Peça inútil

    Sentimentos que me afligem pairam sobre esta coroa de espinhos. Como lidar com estes medos, estas vontades... Estes arrependimentos. A vida me parece um tanto frágil, instável, nunca caminhando em linha reta. Basta um olhar ou palavra, e tudo está diferente.

    Houve um tempo em que se poderia dizer que o Sol amanheceria sem consigo trazer receios. Houve um tempo em que viver valia a pena, ou pelo menos se valia a pena continuar buscando como se viver. Hoje algo parece ter mudado. Saber que um futuro incerto caminha engolindo sonhos e desejos, algo imposto pela sociedade hipócrita que te faz se sentir inútil, isso faz com que a vontade de continuar seja insignificante. De que vale viver sem motivos?

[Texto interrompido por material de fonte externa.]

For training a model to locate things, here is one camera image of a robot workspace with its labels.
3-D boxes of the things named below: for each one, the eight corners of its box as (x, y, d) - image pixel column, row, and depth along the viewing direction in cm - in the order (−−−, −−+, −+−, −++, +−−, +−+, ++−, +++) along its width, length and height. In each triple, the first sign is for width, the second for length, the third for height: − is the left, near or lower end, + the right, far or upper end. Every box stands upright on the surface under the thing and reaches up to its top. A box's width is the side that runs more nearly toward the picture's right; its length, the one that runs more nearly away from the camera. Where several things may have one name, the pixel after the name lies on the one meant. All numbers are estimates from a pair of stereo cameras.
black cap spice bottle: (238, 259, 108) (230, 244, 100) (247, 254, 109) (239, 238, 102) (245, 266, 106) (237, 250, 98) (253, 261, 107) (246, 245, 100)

    Não sei o quanto mereço estar vivo...

    Nunca saberei se este último autorretrato será usado como estampa da lápide anunciando minha morte.  Não saberei se esta será minha última ideia impressa, se as roupas que visto serão as últimas antes do terno escuro coberto por flores que inalam o odor doce e suave da morte. A vida é incerta, tanto quanto a morte. É um jogo onde sempre o mesmo lado irá ganhar, e garanto que este não é o seu.

    Imagine que o corpo humano seja a peça mais frágil de todo este jogo chamado vida, e que um desses corpos podem ser seus pais, seus irmãos ou seus amigos. Já pensou quão dura será a partida? Já imaginou a despedida de quem mais se ama, para nunca mais vê-la? A vida pode ser bela, mas há uma beleza sádica aqui, uma beleza que não nega esforços para testar sua força, sua vontade e seus objetivos.

    Se há uma peça sem propósitos que valham a pena, jogue-a como benefício para outra maior. Não seja esta peça, não quero ser esta peça, espero nunca presenciar a hora em que esta peça for usada.